Python Dunder Methods: The Ugliest Awesome Sauce

If you’ve ever created a Python class, you are probably already familiar with dunder methods, though you may not yet know you are. If you don’t yet know that you are, you’re probably waiting for me to clarify: What is a dunder method?

I’m glad you asked.

A dunder method – also known as a magic method – gets its name from the double underscores that begin and end the method name. Dunder methods allow you to build classes that overload Python operators and interact beautifully and seamlessly with Python functions.
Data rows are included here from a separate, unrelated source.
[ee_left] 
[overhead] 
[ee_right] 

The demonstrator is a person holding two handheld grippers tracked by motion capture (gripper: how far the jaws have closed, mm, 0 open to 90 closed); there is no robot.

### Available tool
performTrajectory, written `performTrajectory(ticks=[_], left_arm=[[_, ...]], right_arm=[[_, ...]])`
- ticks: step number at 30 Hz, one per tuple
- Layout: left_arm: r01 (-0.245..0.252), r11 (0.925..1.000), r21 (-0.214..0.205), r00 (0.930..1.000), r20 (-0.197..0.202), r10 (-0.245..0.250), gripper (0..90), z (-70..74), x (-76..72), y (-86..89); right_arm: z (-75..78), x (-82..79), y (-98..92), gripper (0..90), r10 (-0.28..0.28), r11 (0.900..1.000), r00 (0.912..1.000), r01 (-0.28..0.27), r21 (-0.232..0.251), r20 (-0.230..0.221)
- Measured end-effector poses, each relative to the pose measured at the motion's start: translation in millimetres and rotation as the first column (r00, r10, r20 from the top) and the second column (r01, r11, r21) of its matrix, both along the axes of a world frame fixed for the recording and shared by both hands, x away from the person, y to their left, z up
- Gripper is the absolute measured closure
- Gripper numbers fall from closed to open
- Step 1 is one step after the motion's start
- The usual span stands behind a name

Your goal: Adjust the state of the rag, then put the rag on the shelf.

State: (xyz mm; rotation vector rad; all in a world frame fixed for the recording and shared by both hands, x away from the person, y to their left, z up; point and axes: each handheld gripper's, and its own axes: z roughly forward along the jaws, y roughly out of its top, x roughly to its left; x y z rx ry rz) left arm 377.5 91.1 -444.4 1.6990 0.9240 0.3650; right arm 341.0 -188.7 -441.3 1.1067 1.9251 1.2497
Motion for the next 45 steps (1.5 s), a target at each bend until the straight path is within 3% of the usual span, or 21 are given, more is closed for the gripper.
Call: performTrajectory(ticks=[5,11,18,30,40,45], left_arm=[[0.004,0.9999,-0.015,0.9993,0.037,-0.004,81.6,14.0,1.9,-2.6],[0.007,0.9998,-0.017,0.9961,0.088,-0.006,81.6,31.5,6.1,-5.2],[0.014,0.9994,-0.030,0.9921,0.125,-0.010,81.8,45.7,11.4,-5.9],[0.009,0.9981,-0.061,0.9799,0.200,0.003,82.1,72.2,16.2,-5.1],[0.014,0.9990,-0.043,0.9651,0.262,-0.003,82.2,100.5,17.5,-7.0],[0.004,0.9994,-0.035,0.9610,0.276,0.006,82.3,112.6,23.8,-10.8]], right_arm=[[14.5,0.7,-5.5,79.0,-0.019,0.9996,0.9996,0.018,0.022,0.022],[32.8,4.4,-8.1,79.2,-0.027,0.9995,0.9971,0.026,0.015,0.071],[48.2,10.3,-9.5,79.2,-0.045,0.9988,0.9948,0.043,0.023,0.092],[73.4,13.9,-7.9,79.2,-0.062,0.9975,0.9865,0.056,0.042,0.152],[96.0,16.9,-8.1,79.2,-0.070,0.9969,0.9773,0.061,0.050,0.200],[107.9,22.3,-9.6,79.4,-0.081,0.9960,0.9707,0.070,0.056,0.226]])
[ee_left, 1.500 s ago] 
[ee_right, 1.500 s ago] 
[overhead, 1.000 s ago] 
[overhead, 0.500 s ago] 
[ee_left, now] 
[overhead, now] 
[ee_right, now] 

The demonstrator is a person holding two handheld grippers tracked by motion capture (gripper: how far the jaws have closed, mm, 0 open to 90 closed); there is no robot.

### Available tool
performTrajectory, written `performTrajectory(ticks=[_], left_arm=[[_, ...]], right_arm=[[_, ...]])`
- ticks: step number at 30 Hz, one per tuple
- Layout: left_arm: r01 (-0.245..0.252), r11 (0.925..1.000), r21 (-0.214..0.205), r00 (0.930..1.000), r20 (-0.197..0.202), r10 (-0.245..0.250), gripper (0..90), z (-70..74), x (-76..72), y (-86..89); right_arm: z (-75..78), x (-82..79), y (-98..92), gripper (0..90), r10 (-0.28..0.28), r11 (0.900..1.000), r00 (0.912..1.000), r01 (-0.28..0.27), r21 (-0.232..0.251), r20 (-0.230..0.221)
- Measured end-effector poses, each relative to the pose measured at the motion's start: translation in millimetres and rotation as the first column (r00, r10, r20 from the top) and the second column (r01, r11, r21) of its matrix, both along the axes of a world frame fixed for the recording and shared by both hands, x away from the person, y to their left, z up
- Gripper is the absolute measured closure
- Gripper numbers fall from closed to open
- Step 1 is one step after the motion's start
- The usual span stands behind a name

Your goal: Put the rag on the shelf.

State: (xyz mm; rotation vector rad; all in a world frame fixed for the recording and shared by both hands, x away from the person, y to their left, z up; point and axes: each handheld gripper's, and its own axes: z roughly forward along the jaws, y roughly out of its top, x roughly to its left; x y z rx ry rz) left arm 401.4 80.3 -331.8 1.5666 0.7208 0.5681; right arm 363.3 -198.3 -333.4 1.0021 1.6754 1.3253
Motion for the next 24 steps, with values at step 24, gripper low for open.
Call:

Python Constructors are Dunder Methods

I’m able to make the bold claim that you’re familiar with these if you’ve ever created a class because the most common dunder method of all is a Python constructor. Consider a simple two-dimensional point class.

class Point:
    def __init__(self, x, y):
        self.x = x
        self.y = y
        
p = Point(10,5)

Constructors in Python are dunder methods. You can even see the magic happening already. Where did “self” go when we created “p”? It disappeared into the class.

Abracadabra.

I have a true confession to make about dunder methods. I hinted at it in the title, but now it’s time to unburden myself explicitly: I think dunder methods are ugly. My background in object-oriented programming began with C++ and Java, two languages where constructors are just methods with the same name as the class. The this pointer (C++ and Javaspeak for “self”) was not something you needed to add to your signatures. It just existed, magically. Of course, we were burdened with type declarations and semi-colons and other misfortunes, but at least we had pretty constructors.

However, the more I learned about Python, the more I learned that these “ugly” double underbars are the gateway to the consistency and ease of use that I love so much about Python. For Python magic functions, the ugly is only syntax-deep. The more ugly double-underbars our class has, the more inner beauty they develop.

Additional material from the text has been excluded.